Car le curieux mélange de violence, d’intolérance, de parti
unique, de tentative avortée de pluripartisme, d’avant-gardisme
et de volontarisme qui fut mis en œuvre par l’autorité kémaliste
laisse des traces indélébiles l’obscurantisme reste niché, les
évolutions sont bloquées. Aujourd’hui il est toujours impossible
et réprimé de critiquer Atatürk dont le portrait et les œuvres
figurent partout. L’intolérance à tout ce qui n’est pas « turcité »
et kémalisme est maintenue 70 ans après derrière le pouvoir
officiel par l’armée qui a, comme dans le passé gardé les rênes.
Ainsi le 10 novembre 2009 à 9 h 05, tout s’est encore arrêté
encore dans les rues et les villes pour commémorer par deux
minutes de silence, la main sur le cœur, le 71e anniversaire de la
mort d’Atatürk dans le Palais Dolmadahçé (où son lit est toujours
visitable, couvert d’un grand drapeau rouge avec le croissant).

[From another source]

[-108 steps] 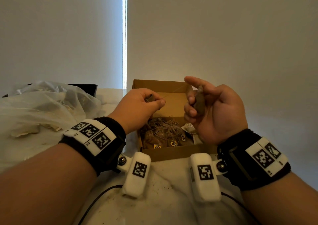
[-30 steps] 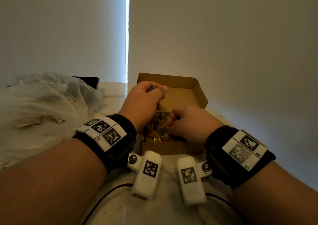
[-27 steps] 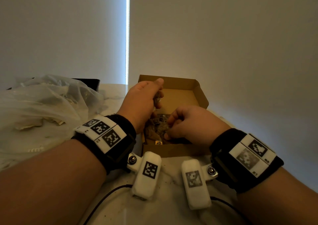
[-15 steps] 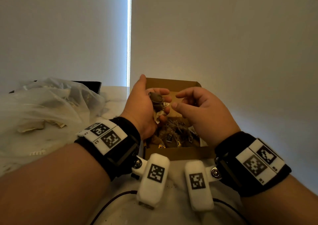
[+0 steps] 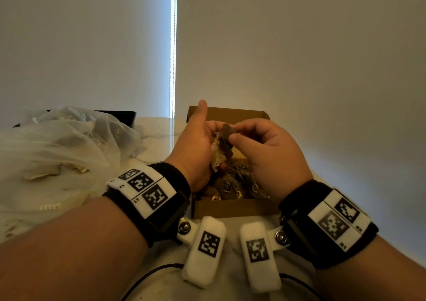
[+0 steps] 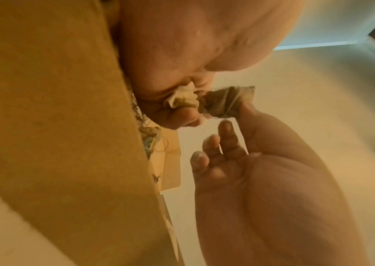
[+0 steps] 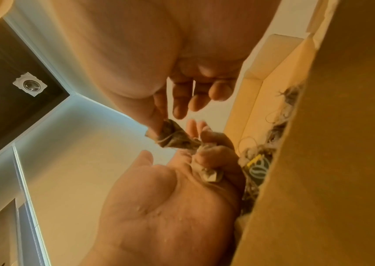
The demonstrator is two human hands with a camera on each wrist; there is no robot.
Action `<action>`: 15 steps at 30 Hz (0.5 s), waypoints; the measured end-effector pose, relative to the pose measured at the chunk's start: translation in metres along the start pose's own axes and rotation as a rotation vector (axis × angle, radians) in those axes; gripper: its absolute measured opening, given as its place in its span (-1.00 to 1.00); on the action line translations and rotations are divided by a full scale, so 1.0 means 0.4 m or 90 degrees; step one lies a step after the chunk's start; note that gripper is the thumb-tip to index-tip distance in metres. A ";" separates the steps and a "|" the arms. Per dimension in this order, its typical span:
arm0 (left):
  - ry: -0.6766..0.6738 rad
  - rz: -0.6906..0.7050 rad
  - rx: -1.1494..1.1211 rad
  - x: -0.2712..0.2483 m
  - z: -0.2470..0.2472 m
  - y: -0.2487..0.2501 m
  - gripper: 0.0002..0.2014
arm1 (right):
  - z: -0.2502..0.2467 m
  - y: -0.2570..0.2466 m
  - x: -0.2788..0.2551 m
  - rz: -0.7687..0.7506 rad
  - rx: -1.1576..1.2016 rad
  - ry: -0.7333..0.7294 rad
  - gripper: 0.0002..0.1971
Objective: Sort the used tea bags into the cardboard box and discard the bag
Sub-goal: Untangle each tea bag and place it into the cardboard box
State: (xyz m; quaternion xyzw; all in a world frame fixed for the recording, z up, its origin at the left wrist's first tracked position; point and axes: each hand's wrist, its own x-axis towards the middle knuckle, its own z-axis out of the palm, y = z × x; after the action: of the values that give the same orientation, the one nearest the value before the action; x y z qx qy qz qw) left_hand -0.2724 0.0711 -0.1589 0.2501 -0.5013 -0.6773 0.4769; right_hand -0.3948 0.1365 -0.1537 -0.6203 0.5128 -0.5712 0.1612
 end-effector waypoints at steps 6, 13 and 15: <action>0.159 0.133 0.162 0.000 -0.006 0.028 -0.57 | -0.017 0.007 0.027 0.137 0.328 0.095 -0.89; 0.065 0.175 0.363 -0.010 -0.017 0.026 -0.88 | -0.022 0.008 0.034 0.203 0.587 0.106 -0.81; 0.020 0.172 0.448 -0.010 -0.017 0.023 -0.87 | -0.021 0.010 0.035 0.208 0.626 0.110 -0.68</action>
State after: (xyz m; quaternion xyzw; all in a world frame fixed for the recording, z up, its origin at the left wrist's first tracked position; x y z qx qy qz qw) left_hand -0.2615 0.0714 -0.1536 0.3406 -0.7247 -0.3904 0.4544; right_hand -0.4064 0.1268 -0.1467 -0.3338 0.2857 -0.7608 0.4777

Quelque part, en plus brutal, c’était du Besson-Hortefeux-
Sarkozy faisant chanter La Marseillaise : puisque ce n’est pas
par l’intégration démocratique mais par la force de l’autorité
étatique, policière, culturelle et religieuse, et le respect contraint
des symboles, que les minorités doivent être sélectionnées,
identifiées et assimilées. Pas d’empathie, ni de souplesse, pas
de compromis ni de pédagogie. Les Kurdes, les Grecs, les
Alevis, les Arabes, les Arméniens et les Juifs ne disposent pas
du droit universel de se sentir respecté dans leur identité, dans
leurs valeurs démocratiques, dans leur langue : tous doivent être
Turcs. Ou réprimés.
Plutôt que les méthodes turques, la démocratie est à coup sûr le
meilleur moyen pour être un creuset fusionnel entre différentes
minorités.
Si des islamistes modérés (genre démocrates-chrétiens allemands
ou italiens) accèdent au pouvoir, l’armée gardienne des
valeurs kémalistes, gronde et censure. Que des ouvriers syndicalistes
fassent grève et manifestent, ils sont brutalement réprimés
même s’ils sont « turcs » car la dissidence même turque est
incompatible avec le système kémaliste (et le Smic ici n’est
qu’à 300 euros pour une durée légale de 45 h hebdomadaire).
Ni minorité religieuse, ni minorité nationale, ni classe sociale,
turcité ! Référence à l’autorité suprême kémaliste et violences
sont restées le moyen privilégié du « consensus » nationaliste.
Sinon, répression, assassinat, expulsions, exclusions. Le chemin
semble long et difficile pour en sortir et changer des moeurs
si durablement ancrées.
Sauf par la jeunesse cultivée, ouverte, mobilisée sur le monde
et par les luttes sociales.
Car le système politique cultive les arriérations et les préjugés
qui le servent vont de pair avec les connivences décennales
entre apparatchiks volontiers kémalistes qui se relaient de partis
en partis, parfois dissous par la force ou battus électoralement
à plate couture par le peuple : « l’opposition », avec des
mafias fascisantes (loups gris), des tueurs clandestins (services
secrets) et des parrains occultes (état-major militaire).
Par exemple : le gouvernement est statutairement obligé de se
réunir une fois par mois avec le « comité de sûreté nationale »
véritable instance suprême militaire du pays : il est sous contrôle
en dépit du fait qu’il soit, lui, élu. Comment en sortir ?
L’actuel parti au pouvoir, AKP, n’ose seulement que proposer
une réunion « tous les deux mois » avec un « secrétaire civil »
au lieu d’un « secrétaire militaire »…
La clef idéologique de ce régime, turcité et kémalisme confondus,
matrice de l’identité nationale, est adversaire de la démocratie
: il suffit que des négociations pourtant évidentes,
nécessaires, incontournables – avec les fortes minorités kurdes
et leurs chefs (PKK, Oçalan) soient seulement envisagées et
tout pète. Surgissent en énorme et en couleur dans les tabloïds
les images des députés se battant physiquement comme des
chiens à l’Assemblée nationale d’Ankara. Tous les nationalismes
ont un prix obscur à payer pour maintenir leur identité.